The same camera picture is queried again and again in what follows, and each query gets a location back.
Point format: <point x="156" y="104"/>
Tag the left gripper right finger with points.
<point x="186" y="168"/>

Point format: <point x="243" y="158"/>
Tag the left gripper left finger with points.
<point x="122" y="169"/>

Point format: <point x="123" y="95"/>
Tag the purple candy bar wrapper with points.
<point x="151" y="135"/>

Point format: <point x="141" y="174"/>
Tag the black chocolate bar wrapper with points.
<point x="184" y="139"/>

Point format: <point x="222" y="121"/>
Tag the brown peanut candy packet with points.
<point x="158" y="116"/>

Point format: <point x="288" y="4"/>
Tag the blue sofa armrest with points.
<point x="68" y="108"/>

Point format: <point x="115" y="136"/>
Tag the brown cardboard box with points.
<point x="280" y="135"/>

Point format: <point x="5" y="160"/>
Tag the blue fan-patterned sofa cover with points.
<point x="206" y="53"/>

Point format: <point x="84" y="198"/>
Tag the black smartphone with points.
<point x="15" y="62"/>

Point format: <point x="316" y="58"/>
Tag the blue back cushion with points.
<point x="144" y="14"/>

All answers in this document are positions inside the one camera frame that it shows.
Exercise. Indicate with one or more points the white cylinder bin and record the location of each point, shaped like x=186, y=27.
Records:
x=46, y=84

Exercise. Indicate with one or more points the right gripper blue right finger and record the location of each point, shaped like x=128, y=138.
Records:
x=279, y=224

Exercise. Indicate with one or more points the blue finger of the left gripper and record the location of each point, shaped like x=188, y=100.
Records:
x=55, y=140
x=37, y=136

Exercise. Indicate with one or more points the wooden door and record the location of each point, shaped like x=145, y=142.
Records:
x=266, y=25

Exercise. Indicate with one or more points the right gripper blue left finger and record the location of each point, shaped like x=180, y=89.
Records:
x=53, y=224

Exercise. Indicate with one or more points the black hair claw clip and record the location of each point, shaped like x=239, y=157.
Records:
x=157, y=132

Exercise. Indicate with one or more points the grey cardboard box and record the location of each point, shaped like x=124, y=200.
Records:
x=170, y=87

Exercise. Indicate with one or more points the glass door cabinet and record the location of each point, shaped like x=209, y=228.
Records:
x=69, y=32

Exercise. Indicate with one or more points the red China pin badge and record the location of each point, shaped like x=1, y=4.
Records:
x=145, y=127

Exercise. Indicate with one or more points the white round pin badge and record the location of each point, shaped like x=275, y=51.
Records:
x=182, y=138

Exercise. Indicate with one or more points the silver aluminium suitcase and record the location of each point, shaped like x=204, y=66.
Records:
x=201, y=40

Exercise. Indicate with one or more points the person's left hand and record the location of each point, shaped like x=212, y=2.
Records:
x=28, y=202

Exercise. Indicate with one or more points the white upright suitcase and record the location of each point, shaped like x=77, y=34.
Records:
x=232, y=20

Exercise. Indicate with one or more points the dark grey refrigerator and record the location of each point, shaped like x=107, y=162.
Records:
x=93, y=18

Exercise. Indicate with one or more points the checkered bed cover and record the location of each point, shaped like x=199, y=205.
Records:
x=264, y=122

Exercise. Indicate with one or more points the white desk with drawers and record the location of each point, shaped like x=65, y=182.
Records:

########

About this task:
Show the lines of the data that hold the word "badge".

Written solution:
Exercise. Indicate with one or more points the red China pin badge and record the location of each point, shaped like x=1, y=4.
Exercise. Indicate with one or more points the white round pin badge and record the location of each point, shaped like x=275, y=51.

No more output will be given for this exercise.